▶ _Task prompt_
Your job is to write out each record exactly, leaving none out.

▶ _Data for this exercise_
= = = = =
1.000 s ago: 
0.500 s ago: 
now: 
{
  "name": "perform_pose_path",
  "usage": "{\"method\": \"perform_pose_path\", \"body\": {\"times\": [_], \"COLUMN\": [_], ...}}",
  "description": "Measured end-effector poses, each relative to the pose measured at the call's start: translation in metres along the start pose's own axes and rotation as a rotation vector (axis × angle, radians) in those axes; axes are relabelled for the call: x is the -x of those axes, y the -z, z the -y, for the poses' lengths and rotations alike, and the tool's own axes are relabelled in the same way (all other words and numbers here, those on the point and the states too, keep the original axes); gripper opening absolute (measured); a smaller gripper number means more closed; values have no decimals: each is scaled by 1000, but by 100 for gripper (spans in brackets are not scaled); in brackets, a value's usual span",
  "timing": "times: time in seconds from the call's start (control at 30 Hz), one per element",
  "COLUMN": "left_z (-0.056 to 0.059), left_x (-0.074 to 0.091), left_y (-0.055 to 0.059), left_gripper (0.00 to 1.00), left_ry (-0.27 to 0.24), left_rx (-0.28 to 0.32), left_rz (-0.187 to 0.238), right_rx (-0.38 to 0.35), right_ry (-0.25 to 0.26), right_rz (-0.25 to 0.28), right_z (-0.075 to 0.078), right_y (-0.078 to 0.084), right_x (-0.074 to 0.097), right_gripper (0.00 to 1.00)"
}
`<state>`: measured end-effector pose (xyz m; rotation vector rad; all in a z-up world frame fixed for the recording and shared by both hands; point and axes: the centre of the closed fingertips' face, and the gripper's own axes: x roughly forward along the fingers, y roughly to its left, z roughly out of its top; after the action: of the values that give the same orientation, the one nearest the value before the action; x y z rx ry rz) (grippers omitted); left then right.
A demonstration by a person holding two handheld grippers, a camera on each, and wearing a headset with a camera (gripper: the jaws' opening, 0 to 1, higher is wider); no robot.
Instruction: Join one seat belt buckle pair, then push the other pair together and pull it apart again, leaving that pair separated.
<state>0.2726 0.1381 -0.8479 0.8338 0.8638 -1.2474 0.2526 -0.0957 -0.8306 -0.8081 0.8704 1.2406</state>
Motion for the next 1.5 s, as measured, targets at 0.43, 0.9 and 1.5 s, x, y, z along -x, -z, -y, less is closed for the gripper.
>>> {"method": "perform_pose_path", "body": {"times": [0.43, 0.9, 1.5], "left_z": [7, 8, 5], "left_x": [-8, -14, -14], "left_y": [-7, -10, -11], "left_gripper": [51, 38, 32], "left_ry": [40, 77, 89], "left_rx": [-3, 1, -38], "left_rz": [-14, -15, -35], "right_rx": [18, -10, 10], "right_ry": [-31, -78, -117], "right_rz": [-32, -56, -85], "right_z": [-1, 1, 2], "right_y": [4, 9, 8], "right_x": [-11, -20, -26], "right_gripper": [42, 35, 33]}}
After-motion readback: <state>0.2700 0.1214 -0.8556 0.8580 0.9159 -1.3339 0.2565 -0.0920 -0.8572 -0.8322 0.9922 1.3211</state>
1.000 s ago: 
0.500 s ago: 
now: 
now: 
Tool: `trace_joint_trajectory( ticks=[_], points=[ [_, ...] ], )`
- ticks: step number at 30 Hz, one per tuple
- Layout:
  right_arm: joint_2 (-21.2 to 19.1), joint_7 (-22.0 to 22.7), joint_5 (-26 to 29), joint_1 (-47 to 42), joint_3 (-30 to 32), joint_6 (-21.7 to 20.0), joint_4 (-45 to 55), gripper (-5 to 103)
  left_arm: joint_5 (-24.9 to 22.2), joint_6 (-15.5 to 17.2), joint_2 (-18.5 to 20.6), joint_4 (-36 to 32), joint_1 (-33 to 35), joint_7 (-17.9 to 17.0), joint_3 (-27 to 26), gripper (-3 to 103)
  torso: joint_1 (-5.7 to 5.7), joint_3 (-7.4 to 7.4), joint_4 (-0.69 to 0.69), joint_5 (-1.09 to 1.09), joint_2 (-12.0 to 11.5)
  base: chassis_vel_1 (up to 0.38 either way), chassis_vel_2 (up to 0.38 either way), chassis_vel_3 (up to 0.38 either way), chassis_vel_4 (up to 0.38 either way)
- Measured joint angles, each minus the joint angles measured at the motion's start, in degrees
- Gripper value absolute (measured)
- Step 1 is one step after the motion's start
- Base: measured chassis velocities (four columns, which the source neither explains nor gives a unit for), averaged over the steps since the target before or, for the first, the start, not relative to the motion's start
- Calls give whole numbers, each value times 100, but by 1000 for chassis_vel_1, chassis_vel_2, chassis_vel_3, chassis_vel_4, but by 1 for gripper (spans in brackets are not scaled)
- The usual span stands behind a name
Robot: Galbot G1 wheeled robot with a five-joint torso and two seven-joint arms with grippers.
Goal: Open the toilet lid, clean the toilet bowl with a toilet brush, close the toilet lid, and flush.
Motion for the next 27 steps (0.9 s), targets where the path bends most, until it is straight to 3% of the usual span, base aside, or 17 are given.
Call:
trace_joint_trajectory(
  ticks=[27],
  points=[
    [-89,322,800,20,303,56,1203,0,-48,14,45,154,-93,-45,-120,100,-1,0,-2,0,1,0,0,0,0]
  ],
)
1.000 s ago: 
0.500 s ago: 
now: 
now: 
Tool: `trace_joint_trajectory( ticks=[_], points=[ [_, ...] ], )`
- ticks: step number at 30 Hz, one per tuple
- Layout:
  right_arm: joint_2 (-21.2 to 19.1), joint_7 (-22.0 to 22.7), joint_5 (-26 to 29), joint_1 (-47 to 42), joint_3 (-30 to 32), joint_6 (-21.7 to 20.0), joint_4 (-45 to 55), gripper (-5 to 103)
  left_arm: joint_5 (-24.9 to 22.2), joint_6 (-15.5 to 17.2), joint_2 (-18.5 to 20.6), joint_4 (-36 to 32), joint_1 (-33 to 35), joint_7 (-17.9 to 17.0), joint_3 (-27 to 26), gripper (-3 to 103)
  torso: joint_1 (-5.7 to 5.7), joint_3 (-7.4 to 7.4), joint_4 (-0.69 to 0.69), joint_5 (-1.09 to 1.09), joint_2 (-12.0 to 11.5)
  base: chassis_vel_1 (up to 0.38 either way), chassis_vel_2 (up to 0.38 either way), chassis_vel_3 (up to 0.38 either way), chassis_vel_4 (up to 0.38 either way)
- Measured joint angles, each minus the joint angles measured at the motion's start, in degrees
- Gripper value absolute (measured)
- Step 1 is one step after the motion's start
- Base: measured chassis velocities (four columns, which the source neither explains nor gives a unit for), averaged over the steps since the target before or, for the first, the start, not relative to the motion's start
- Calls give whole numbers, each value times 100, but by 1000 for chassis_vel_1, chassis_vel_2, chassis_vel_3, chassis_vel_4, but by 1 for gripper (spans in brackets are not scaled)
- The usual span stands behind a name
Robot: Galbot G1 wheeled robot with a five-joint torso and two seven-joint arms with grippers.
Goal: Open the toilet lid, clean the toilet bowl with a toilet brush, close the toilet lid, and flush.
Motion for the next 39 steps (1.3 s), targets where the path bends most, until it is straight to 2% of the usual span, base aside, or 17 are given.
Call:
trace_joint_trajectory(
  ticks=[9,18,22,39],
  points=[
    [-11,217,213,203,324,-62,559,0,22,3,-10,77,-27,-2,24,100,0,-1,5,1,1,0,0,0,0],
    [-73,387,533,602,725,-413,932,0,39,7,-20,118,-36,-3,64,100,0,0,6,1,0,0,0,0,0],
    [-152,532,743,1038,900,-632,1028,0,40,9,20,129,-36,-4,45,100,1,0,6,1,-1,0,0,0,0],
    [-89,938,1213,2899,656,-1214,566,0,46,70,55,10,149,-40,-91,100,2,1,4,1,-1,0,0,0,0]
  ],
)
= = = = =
▶ _Output below_
1.000 s ago: 
0.500 s ago: 
now: 
{
  "name": "perform_pose_path",
  "usage": "{\"method\": \"perform_pose_path\", \"body\": {\"times\": [_], \"COLUMN\": [_], ...}}",
  "description": "Measured end-effector poses, each relative to the pose measured at the call's start: translation in metres along the start pose's own axes and rotation as a rotation vector (axis × angle, radians) in those axes; axes are relabelled for the call: x is the -x of those axes, y the -z, z the -y, for the poses' lengths and rotations alike, and the tool's own axes are relabelled in the same way (all other words and numbers here, those on the point and the states too, keep the original axes); gripper opening absolute (measured); a smaller gripper number means more closed; values have no decimals: each is scaled by 1000, but by 100 for gripper (spans in brackets are not scaled); in brackets, a value's usual span",
  "timing": "times: time in seconds from the call's start (control at 30 Hz), one per element",
  "COLUMN": "left_z (-0.056 to 0.059), left_x (-0.074 to 0.091), left_y (-0.055 to 0.059), left_gripper (0.00 to 1.00), left_ry (-0.27 to 0.24), left_rx (-0.28 to 0.32), left_rz (-0.187 to 0.238), right_rx (-0.38 to 0.35), right_ry (-0.25 to 0.26), right_rz (-0.25 to 0.28), right_z (-0.075 to 0.078), right_y (-0.078 to 0.084), right_x (-0.074 to 0.097), right_gripper (0.00 to 1.00)"
}
`<state>`: measured end-effector pose (xyz m; rotation vector rad; all in a z-up world frame fixed for the recording and shared by both hands; point and axes: the centre of the closed fingertips' face, and the gripper's own axes: x roughly forward along the fingers, y roughly to its left, z roughly out of its top; after the action: of the values that give the same orientation, the one nearest the value before the action; x y z rx ry rz) (grippers omitted); left then right.
A demonstration by a person holding two handheld grippers, a camera on each, and wearing a headset with a camera (gripper: the jaws' opening, 0 to 1, higher is wider); no robot.
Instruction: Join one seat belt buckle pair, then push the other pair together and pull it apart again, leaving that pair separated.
<state>0.2726 0.1381 -0.8479 0.8338 0.8638 -1.2474 0.2526 -0.0957 -0.8306 -0.8081 0.8704 1.2406</state>
Motion for the next 1.5 s, as measured, targets at 0.43, 0.9 and 1.5 s, x, y, z along -x, -z, -y, less is closed for the gripper.
>>> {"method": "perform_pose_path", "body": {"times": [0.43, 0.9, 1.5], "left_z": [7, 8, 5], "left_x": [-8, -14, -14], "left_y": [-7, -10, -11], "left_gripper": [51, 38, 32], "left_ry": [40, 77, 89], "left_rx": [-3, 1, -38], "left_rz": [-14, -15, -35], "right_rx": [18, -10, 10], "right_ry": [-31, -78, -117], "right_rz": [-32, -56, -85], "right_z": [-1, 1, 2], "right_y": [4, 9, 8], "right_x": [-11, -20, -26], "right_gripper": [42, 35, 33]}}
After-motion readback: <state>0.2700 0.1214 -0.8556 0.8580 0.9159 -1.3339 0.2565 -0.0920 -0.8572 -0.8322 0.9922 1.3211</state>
1.000 s ago: 
0.500 s ago: 
now: 
now: 
Tool: `trace_joint_trajectory( ticks=[_], points=[ [_, ...] ], )`
- ticks: step number at 30 Hz, one per tuple
- Layout:
  right_arm: joint_2 (-21.2 to 19.1), joint_7 (-22.0 to 22.7), joint_5 (-26 to 29), joint_1 (-47 to 42), joint_3 (-30 to 32), joint_6 (-21.7 to 20.0), joint_4 (-45 to 55), gripper (-5 to 103)
  left_arm: joint_5 (-24.9 to 22.2), joint_6 (-15.5 to 17.2), joint_2 (-18.5 to 20.6), joint_4 (-36 to 32), joint_1 (-33 to 35), joint_7 (-17.9 to 17.0), joint_3 (-27 to 26), gripper (-3 to 103)
  torso: joint_1 (-5.7 to 5.7), joint_3 (-7.4 to 7.4), joint_4 (-0.69 to 0.69), joint_5 (-1.09 to 1.09), joint_2 (-12.0 to 11.5)
  base: chassis_vel_1 (up to 0.38 either way), chassis_vel_2 (up to 0.38 either way), chassis_vel_3 (up to 0.38 either way), chassis_vel_4 (up to 0.38 either way)
- Measured joint angles, each minus the joint angles measured at the motion's start, in degrees
- Gripper value absolute (measured)
- Step 1 is one step after the motion's start
- Base: measured chassis velocities (four columns, which the source neither explains nor gives a unit for), averaged over the steps since the target before or, for the first, the start, not relative to the motion's start
- Calls give whole numbers, each value times 100, but by 1000 for chassis_vel_1, chassis_vel_2, chassis_vel_3, chassis_vel_4, but by 1 for gripper (spans in brackets are not scaled)
- The usual span stands behind a name
Robot: Galbot G1 wheeled robot with a five-joint torso and two seven-joint arms with grippers.
Goal: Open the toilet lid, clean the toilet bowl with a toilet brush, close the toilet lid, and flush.
Motion for the next 27 steps (0.9 s), targets where the path bends most, until it is straight to 3% of the usual span, base aside, or 17 are given.
Call:
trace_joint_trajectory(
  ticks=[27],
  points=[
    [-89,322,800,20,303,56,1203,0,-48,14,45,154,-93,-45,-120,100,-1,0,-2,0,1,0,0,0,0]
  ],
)
1.000 s ago: 
0.500 s ago: 
now: 
now: 
Tool: `trace_joint_trajectory( ticks=[_], points=[ [_, ...] ], )`
- ticks: step number at 30 Hz, one per tuple
- Layout:
  right_arm: joint_2 (-21.2 to 19.1), joint_7 (-22.0 to 22.7), joint_5 (-26 to 29), joint_1 (-47 to 42), joint_3 (-30 to 32), joint_6 (-21.7 to 20.0), joint_4 (-45 to 55), gripper (-5 to 103)
  left_arm: joint_5 (-24.9 to 22.2), joint_6 (-15.5 to 17.2), joint_2 (-18.5 to 20.6), joint_4 (-36 to 32), joint_1 (-33 to 35), joint_7 (-17.9 to 17.0), joint_3 (-27 to 26), gripper (-3 to 103)
  torso: joint_1 (-5.7 to 5.7), joint_3 (-7.4 to 7.4), joint_4 (-0.69 to 0.69), joint_5 (-1.09 to 1.09), joint_2 (-12.0 to 11.5)
  base: chassis_vel_1 (up to 0.38 either way), chassis_vel_2 (up to 0.38 either way), chassis_vel_3 (up to 0.38 either way), chassis_vel_4 (up to 0.38 either way)
- Measured joint angles, each minus the joint angles measured at the motion's start, in degrees
- Gripper value absolute (measured)
- Step 1 is one step after the motion's start
- Base: measured chassis velocities (four columns, which the source neither explains nor gives a unit for), averaged over the steps since the target before or, for the first, the start, not relative to the motion's start
- Calls give whole numbers, each value times 100, but by 1000 for chassis_vel_1, chassis_vel_2, chassis_vel_3, chassis_vel_4, but by 1 for gripper (spans in brackets are not scaled)
- The usual span stands behind a name
Robot: Galbot G1 wheeled robot with a five-joint torso and two seven-joint arms with grippers.
Goal: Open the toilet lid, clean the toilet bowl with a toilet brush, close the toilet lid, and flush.
Motion for the next 39 steps (1.3 s), targets where the path bends most, until it is straight to 2% of the usual span, base aside, or 17 are given.
Call:
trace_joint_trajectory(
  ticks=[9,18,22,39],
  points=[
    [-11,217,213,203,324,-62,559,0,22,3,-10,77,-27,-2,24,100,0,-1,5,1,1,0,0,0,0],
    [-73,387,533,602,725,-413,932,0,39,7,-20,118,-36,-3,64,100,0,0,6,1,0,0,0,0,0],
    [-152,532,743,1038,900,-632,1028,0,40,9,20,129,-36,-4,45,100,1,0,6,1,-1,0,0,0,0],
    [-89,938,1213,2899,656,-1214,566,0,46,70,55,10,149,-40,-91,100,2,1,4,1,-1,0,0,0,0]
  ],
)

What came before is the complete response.